:: Problem description ::
What is asked for is the whole listing, given again word for word.

:: Stored data ::
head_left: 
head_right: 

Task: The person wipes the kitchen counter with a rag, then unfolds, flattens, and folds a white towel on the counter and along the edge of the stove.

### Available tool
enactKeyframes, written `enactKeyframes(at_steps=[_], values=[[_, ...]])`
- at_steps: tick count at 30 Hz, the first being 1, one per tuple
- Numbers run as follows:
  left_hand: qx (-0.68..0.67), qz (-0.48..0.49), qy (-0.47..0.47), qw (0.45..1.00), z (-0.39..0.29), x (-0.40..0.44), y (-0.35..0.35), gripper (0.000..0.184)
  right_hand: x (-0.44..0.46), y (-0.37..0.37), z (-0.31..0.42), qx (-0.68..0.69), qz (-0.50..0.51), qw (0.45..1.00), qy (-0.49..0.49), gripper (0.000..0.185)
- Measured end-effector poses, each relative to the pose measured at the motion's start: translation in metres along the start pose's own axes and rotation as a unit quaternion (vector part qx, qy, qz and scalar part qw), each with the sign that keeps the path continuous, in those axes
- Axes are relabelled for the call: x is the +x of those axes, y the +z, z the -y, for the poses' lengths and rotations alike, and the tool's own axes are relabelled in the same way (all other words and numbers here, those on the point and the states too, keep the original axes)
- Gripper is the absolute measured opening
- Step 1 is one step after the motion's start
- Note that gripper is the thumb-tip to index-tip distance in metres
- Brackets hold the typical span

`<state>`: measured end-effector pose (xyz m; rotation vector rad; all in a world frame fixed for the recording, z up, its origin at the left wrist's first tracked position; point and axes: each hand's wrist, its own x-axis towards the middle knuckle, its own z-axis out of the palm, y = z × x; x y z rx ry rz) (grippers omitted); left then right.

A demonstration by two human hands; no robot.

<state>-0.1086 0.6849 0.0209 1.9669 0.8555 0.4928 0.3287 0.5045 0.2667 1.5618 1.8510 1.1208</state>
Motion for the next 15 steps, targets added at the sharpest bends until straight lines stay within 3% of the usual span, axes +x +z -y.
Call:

:: Result ::
head_left: 
head_right: 

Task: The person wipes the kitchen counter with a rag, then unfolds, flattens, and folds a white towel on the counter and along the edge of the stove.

### Available tool
enactKeyframes, written `enactKeyframes(at_steps=[_], values=[[_, ...]])`
- at_steps: tick count at 30 Hz, the first being 1, one per tuple
- Numbers run as follows:
  left_hand: qx (-0.68..0.67), qz (-0.48..0.49), qy (-0.47..0.47), qw (0.45..1.00), z (-0.39..0.29), x (-0.40..0.44), y (-0.35..0.35), gripper (0.000..0.184)
  right_hand: x (-0.44..0.46), y (-0.37..0.37), z (-0.31..0.42), qx (-0.68..0.69), qz (-0.50..0.51), qw (0.45..1.00), qy (-0.49..0.49), gripper (0.000..0.185)
- Measured end-effector poses, each relative to the pose measured at the motion's start: translation in metres along the start pose's own axes and rotation as a unit quaternion (vector part qx, qy, qz and scalar part qw), each with the sign that keeps the path continuous, in those axes
- Axes are relabelled for the call: x is the +x of those axes, y the +z, z the -y, for the poses' lengths and rotations alike, and the tool's own axes are relabelled in the same way (all other words and numbers here, those on the point and the states too, keep the original axes)
- Gripper is the absolute measured opening
- Step 1 is one step after the motion's start
- Note that gripper is the thumb-tip to index-tip distance in metres
- Brackets hold the typical span

`<state>`: measured end-effector pose (xyz m; rotation vector rad; all in a world frame fixed for the recording, z up, its origin at the left wrist's first tracked position; point and axes: each hand's wrist, its own x-axis towards the middle knuckle, its own z-axis out of the palm, y = z × x; x y z rx ry rz) (grippers omitted); left then right.

A demonstration by two human hands; no robot.

<state>-0.1086 0.6849 0.0209 1.9669 0.8555 0.4928 0.3287 0.5045 0.2667 1.5618 1.8510 1.1208</state>
Motion for the next 15 steps, targets added at the sharpest bends until straight lines stay within 3% of the usual span, axes +x +z -y.
Call:

The complete answer has been given.